Longtime real estate consumer advocate and buyer-side entrepreneur Barry
Miller is announcing publication of his first book, a consumer guide to home
buying that almost certainly will provide insights that home hunters won't
find in the average text about "how to buy a house."
The book is "Smart Home Buying For Smart Home Buyers" ($22.95, 140 pgs).
Miller has been a licensed real estate agent in Colorado since 1978 and an
exclusive buyer agent for almost 15 years.
He is the founder of the Real Estate Buyer's Agent Council, created the
Buyer's Resource EBA franchise and is a co-founder of the National
Association of Exclusive Buyer Agents.
While the book is obviously directed to home buyers, Miller has included
several pages of "winning thoughts" directed to the buyer agent working with
the consumer, any attorneys who might be involved in the deal, and lenders
who are making the loan.
In a sense, says Miller, the book is the culmination of 13 years of work on
behalf of real estate buyers. It is not, he emphasizes, a "war stories" book
about buyer broker confrontations with traditional real estate companies and
the National Association of Realtors.
"This isn't a book about that and, really, the consumer doesn't need to know
about all that" history, Miller says. "This book is focused on the process."
The modern home buyer, says Miller, finds himself at a fork in the road of
real estate. "There are two systems at work in real estate today," he says.
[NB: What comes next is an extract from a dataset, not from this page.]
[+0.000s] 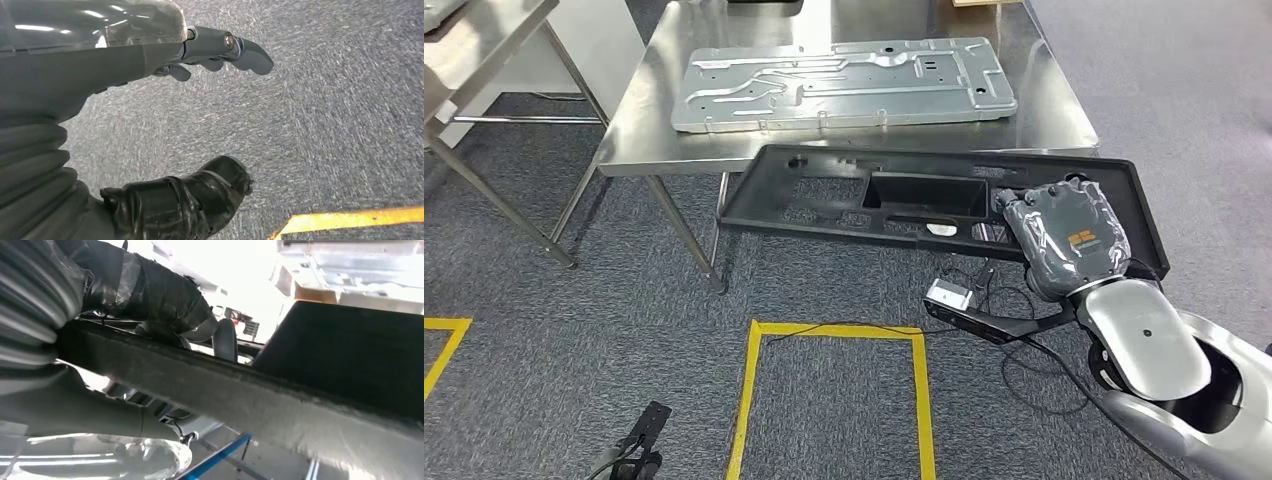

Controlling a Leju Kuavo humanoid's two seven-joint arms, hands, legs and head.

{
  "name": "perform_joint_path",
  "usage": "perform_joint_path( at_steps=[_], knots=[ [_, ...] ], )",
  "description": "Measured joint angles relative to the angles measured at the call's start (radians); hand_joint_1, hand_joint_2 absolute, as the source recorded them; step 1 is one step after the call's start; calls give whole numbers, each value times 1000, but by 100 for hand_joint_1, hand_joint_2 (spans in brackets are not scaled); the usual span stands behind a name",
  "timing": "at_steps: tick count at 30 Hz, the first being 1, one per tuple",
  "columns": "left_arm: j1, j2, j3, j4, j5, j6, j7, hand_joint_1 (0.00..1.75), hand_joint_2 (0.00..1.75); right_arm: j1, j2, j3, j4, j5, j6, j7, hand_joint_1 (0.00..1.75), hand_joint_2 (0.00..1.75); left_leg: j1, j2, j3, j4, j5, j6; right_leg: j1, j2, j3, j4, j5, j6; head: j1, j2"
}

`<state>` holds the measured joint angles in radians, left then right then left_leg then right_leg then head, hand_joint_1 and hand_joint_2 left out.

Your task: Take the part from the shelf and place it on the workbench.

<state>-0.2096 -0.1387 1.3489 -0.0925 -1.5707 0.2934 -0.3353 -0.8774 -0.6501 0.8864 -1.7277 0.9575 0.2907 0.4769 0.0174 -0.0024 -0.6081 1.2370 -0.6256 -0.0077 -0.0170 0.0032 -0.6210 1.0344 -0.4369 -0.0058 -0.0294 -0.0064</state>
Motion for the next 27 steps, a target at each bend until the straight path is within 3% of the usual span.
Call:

"One is caveat emptor (buyer beware), and the other system is based on buyers
having certain advantages."
Miller clearly intends to move his reader to the more enlightened path.
"When I work with a buyer, that's what they report back to me. When they work
with us (his company, Home Buyer Champion in Denver), they feel like first
class citizens.
"When they work in the other system," he said, "they feel like they are being
kept in the dark."
While Miller believes the book could have been written any time in the last
decade, he feels strongly that it could only be published now.
"I wanted to wait for a couple of things to happen. One, I wanted consumers
to have a general recognition that there's a difference between buyer agency
and exclusive buyer agency," he said.
"Second, before finishing the book, I wanted to make sure the real estate
brokerage industry was positioned to accept the difference between the
'exclusive business attributes' of our system versus their system.
"I think those two things are in place now."